A significant discovery in New Testament history was recently made by Grigory Kessel, a medievalist at the Austrian Academy of Sciences (OeAW).

He uncovered a small, 3rd-century Syriac translation manuscript fragment, which offers valuable insight into the early textual transmission of the Gospels.

Approximately 1,300 years ago, a Palestinian scribe erased a Syriac Gospel text to reuse the parchment due to its scarcity in the desert during the Middle Ages.

Kessel managed to decipher the lost text on this layered manuscript, known as a palimpsest, and identified one of the earliest Gospel translations on its individual pages.

Until recently, only two manuscripts containing the Old Syriac Gospel translations were known. One resides in the British Library in London, while the other was found at St. Catherine’s Monastery on Mount Sinai. A third manuscript’s fragments were identified during the “Sinai Palimpsests Project.”

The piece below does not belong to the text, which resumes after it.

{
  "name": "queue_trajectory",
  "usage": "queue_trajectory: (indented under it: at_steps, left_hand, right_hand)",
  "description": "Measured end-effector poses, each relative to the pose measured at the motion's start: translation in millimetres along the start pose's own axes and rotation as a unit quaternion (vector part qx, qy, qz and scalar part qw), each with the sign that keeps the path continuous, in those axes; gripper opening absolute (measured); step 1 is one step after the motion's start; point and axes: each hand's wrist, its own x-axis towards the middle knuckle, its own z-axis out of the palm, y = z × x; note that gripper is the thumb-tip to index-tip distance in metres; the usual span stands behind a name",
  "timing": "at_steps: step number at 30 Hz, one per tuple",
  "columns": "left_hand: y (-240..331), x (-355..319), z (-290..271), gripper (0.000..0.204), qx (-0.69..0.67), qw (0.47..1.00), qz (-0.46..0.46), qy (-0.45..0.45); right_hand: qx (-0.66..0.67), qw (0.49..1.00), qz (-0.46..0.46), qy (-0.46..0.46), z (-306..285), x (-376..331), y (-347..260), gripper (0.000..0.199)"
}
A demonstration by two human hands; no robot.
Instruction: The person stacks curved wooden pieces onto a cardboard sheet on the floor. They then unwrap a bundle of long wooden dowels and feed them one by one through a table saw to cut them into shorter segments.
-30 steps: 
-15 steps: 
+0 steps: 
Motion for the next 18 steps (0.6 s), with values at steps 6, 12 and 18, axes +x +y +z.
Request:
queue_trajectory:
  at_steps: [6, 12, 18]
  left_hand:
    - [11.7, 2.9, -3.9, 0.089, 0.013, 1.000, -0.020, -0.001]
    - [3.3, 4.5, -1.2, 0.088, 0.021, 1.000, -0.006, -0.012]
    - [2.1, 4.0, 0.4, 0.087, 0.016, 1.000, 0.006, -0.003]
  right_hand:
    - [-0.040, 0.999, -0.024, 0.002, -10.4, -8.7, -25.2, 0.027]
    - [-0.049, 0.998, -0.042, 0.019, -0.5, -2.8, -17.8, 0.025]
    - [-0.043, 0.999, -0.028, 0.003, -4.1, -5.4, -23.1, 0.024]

Using ultraviolet photography, Kessel discovered the small manuscript fragment as the third layer of text in a double palimpsest housed in the Vatican Library. This fragment is the sole known piece of a fourth manuscript testifying to the Old Syriac version of the Gospels.

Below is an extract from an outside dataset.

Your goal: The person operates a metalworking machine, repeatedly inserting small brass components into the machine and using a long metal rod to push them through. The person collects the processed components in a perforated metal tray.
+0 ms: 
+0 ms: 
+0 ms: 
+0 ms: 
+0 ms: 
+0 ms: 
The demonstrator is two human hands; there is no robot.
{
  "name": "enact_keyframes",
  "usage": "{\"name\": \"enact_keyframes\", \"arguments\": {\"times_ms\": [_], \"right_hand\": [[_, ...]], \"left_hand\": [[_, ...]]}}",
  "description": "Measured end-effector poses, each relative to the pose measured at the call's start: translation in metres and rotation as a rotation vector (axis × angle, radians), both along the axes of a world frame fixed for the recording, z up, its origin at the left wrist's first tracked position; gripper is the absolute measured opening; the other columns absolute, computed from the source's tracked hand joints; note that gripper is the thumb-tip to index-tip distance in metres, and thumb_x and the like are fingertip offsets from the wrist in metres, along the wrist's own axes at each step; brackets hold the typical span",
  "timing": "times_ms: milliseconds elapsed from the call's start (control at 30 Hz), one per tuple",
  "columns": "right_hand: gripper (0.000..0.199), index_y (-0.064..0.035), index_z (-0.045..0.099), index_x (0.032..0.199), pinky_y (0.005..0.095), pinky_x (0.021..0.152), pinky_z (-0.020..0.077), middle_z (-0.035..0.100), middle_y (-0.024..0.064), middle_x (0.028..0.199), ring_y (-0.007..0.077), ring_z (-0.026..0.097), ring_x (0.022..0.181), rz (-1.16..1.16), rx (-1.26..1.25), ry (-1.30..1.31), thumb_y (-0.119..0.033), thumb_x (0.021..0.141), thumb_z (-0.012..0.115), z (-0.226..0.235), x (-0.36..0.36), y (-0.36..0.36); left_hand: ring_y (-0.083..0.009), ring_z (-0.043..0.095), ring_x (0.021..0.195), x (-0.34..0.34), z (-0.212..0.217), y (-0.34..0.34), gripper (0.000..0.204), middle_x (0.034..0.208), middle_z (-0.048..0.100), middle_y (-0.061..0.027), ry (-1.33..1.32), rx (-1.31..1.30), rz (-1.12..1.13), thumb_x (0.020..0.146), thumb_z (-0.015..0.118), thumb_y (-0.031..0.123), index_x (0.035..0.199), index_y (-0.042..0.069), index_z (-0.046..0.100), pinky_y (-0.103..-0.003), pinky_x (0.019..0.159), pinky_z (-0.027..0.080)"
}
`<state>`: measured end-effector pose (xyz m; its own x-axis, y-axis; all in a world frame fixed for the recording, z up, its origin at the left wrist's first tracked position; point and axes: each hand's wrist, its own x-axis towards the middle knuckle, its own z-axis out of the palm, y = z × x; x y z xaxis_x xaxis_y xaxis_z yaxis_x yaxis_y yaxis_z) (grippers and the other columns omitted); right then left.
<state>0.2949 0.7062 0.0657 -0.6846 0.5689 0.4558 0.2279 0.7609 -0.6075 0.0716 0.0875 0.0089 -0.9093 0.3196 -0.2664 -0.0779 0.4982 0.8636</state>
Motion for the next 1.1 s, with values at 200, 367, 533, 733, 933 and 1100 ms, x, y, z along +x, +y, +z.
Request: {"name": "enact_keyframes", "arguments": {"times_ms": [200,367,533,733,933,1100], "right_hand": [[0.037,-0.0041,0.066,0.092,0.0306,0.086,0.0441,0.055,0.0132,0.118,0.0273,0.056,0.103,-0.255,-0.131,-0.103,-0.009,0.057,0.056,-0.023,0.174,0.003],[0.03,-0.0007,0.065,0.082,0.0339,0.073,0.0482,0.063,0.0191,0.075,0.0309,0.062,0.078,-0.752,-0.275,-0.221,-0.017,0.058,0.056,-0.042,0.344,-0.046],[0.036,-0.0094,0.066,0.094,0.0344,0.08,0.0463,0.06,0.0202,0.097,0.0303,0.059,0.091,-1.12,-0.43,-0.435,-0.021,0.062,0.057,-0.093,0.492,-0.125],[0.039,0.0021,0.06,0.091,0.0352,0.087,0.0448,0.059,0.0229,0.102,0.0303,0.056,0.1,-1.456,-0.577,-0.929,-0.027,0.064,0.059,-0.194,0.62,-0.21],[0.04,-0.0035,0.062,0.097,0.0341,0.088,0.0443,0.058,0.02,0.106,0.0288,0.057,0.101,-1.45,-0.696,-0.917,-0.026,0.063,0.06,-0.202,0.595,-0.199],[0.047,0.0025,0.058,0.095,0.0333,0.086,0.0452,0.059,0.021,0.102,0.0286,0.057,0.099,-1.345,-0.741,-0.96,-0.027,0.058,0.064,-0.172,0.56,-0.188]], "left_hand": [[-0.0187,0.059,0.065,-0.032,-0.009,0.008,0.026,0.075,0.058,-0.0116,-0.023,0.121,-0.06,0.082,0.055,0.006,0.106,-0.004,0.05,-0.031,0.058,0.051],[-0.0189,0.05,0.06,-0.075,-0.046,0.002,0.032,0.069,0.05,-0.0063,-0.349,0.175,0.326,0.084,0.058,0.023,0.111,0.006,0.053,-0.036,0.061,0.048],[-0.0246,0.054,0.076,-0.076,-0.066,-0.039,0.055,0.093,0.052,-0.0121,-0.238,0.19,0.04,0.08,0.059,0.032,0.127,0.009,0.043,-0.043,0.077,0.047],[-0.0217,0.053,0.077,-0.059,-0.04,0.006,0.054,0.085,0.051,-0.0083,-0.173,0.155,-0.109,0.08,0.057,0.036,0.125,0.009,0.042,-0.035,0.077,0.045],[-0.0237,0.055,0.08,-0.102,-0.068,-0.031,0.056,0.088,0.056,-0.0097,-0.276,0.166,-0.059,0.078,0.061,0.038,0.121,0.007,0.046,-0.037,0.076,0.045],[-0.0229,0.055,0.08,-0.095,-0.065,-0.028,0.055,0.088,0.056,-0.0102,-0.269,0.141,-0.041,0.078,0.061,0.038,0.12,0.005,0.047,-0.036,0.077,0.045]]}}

This Syriac translation predates the oldest known Greek manuscripts, including the Codex Sinaiticus, by at least a century. The earliest Syriac translation manuscripts date back to the 6th century and are preserved in palimpsests.

Claudia Rapp, Director of the Institute for Medieval Research at OeAW, praised Kessel’s discovery, emphasizing its importance in demonstrating the synergy between modern digital technologies and fundamental research in the field of medieval manuscripts.